The oldest part of the inn was built in 1649 by Valentine Hill, who also built a sawmill and gristmill in the area. It’s his daughter, Hannah, who is said to still haunt the inn. Records show that she was married at age 20, and though there is no further mention of her life or death, it’s believed that she drowned in the nearby Oyster River.

The Notchland Inn and Nancy Barton, Hart’s Location

A tombstone displayed in the parlor of the inn reads: “1778. Nancy Barton. Died in a snowstorm in pursuit of her faithless lover.” Nancy was engaged, but her faithless husband-to-be ran off with her dowry before the wedding could take place. Rather than just accept her fate and his treachery, she soon set out on foot to find him, but was caught in a terrible snowstorm. Friends found her frozen body next to the brook that now bears her name.

The Tilton Inn (The 1875 Inn), Tilton

This inn has been featured on the show “Ghost Hunters.” The inn’s resident ghost is named Laura, who is said to have perished at just 12 years old during a fire sometime in the 19th century. Multiple guests have reported seeing a young girl in various rooms and hallways throughout the inn.

The Omni Mount Washington Resort

Built in 1902 by Joseph Stickney, the hotel has garnered a name for itself as having one special guest who has never checked out. As the legend goes, Stickney’s wife, Carolyn Foster Stickney – affectionately nicknamed “The Princess” or “Princess Carolyn” by hotel staff – was left widowed after his death, eventually remarrying to French royal Prince Jean Baptiste Marie de Faucigny Lucinge. Since her death in 1936, guests and staff reported sightings of the beloved Princess wandering the hallways of the third floor and descending the stairs for meals.

Stark Road Graveyard, Conway

Reportedly a pair of big, red eyes will follow you if you visit the Stark Road graveyard.

“Blood Cemetery,” Hollis

Pine Hill Cemetery in Hollis is nicknamed for the ghost who supposedly haunts it — Abel Blood — buried there in 1867 next to his wife Betsy.
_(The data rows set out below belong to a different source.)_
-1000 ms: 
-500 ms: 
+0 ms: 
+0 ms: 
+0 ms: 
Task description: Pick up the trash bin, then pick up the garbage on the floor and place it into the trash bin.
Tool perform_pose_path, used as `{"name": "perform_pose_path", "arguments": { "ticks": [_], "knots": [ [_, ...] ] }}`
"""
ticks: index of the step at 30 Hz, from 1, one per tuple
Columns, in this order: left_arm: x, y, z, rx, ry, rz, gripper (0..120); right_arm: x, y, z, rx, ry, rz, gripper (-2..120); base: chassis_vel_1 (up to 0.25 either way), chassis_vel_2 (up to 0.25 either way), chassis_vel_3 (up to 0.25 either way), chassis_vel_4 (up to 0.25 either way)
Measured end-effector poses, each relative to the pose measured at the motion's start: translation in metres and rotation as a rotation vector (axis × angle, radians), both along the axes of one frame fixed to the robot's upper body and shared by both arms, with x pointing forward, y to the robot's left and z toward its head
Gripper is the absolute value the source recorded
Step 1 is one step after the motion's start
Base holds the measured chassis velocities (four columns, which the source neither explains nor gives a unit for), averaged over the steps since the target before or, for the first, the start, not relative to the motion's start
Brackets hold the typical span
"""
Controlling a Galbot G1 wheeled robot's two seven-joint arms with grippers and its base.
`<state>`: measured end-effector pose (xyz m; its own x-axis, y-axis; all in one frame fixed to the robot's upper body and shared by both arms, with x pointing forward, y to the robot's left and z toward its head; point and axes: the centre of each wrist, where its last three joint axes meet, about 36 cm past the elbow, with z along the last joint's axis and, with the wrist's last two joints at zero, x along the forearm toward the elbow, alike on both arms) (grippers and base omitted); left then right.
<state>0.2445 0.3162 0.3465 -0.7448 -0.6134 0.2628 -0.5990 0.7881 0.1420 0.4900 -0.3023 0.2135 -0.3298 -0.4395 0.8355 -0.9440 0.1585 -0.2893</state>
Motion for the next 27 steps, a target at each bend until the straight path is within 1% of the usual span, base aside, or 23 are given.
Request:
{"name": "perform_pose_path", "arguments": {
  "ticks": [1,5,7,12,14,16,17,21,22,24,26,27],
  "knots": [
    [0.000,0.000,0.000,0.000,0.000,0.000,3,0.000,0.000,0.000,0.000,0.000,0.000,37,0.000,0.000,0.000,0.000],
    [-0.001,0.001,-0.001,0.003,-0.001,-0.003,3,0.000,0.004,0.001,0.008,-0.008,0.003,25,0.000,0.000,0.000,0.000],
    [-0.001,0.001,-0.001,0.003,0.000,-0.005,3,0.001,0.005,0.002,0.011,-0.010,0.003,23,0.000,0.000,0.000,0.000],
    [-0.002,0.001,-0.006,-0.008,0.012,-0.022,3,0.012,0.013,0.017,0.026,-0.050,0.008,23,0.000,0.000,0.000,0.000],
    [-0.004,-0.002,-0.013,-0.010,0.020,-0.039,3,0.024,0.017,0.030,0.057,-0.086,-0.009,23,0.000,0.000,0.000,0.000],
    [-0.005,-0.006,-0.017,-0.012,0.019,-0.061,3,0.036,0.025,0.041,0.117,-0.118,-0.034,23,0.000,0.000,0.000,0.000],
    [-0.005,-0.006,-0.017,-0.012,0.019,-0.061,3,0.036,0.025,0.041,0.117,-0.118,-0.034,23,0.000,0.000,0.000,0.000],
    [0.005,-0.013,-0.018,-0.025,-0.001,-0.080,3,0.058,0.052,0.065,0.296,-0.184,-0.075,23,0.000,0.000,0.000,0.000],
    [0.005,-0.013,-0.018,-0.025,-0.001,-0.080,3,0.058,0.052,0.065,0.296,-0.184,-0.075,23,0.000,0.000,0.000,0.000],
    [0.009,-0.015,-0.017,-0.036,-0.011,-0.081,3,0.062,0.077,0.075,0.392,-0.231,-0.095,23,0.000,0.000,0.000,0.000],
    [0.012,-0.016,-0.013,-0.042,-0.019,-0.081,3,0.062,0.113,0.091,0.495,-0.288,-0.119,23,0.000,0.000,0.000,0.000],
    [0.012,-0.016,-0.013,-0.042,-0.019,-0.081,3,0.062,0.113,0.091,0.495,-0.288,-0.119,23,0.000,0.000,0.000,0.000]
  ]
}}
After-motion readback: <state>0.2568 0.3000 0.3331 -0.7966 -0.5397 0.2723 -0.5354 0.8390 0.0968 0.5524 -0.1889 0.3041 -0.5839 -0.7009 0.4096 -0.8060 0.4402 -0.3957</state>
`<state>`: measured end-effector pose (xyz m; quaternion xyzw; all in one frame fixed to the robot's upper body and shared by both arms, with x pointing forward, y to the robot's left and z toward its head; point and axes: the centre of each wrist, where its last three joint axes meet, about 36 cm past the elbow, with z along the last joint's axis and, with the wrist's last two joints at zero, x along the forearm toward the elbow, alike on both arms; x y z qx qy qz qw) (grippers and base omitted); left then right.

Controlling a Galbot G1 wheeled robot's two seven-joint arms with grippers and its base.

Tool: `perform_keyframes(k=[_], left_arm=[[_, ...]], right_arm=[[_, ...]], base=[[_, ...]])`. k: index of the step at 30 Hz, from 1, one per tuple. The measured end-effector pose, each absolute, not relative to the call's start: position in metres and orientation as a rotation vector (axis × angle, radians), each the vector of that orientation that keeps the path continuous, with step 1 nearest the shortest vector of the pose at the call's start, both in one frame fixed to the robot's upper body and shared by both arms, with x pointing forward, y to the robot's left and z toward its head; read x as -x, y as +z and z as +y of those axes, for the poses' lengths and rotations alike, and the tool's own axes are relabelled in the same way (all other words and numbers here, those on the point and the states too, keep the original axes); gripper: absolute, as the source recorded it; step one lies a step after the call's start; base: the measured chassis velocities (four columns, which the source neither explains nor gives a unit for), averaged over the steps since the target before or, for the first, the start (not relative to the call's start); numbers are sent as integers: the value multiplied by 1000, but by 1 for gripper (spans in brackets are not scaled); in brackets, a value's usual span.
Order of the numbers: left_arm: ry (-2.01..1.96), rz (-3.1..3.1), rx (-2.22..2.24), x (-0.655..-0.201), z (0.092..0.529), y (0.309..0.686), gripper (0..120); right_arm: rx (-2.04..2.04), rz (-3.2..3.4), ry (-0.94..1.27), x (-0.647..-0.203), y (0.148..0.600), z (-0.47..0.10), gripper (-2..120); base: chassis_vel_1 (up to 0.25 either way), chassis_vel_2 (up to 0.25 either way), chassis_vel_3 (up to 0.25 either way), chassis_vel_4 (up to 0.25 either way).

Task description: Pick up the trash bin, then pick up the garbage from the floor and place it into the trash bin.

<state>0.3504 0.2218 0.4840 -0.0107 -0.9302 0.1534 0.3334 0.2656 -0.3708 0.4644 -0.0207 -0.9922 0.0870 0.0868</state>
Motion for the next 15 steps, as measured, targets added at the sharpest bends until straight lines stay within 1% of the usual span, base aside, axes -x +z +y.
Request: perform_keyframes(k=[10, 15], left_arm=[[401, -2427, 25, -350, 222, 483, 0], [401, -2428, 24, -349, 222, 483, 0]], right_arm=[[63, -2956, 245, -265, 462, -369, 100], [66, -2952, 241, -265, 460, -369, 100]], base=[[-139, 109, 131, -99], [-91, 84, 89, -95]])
There is a hand carved into the headstone that points upwards, and some say the hand will suddenly change to point down. Read more about it here.

Woodland Cemetery, Keene

It’s said that the Summer Knight Chapel is the center of the haunting. It’s here that people have reported the spirit of a little girl who will peer out from behind trees and buildings, giggle or even follow you around. Legend says if you curse in front of the chapel a ghost will wash your mouth out with soap — or at least you’ll have the faint taste of soup on your tongue.

Vale Cemetery, Wilton “The Blue Lady”

Mary is said to haunt the cemetery. Blue lights rise from her grave and then slowly sink back down.

Island Path Road, Hampton Beach (The Goody Cole story)

Accused of witchcraft in 1656 and again in 1671, Eunice “Goody” Cole (who lived at the end of Island Path) eventually died of natural causes in 1680 after enduring years of hatred and persecution. According to legend, she was buried by vengeful townspeople with a stake through her heart. Another legend says that kinder neighbors eventually properly buried her near today’s Meeting House Green. Today the area all along Island Path is said to be haunted — there have been reports of moving objects, lights and a figure that appears in the fog.

Toll Hill’s Ghostly Horse, Epsom

Perhaps New Hampshire’s only equine haunting — it’s said that the ghost of a horse, who sought shelter in an abandoned building during a blizzard became trapped, is still trying to escape even in death.

The Ghost Jogger on River Road in Manchester

It’s said that on Halloween night at 1:45 a.m. the ghost of a jogger can be seen along the road.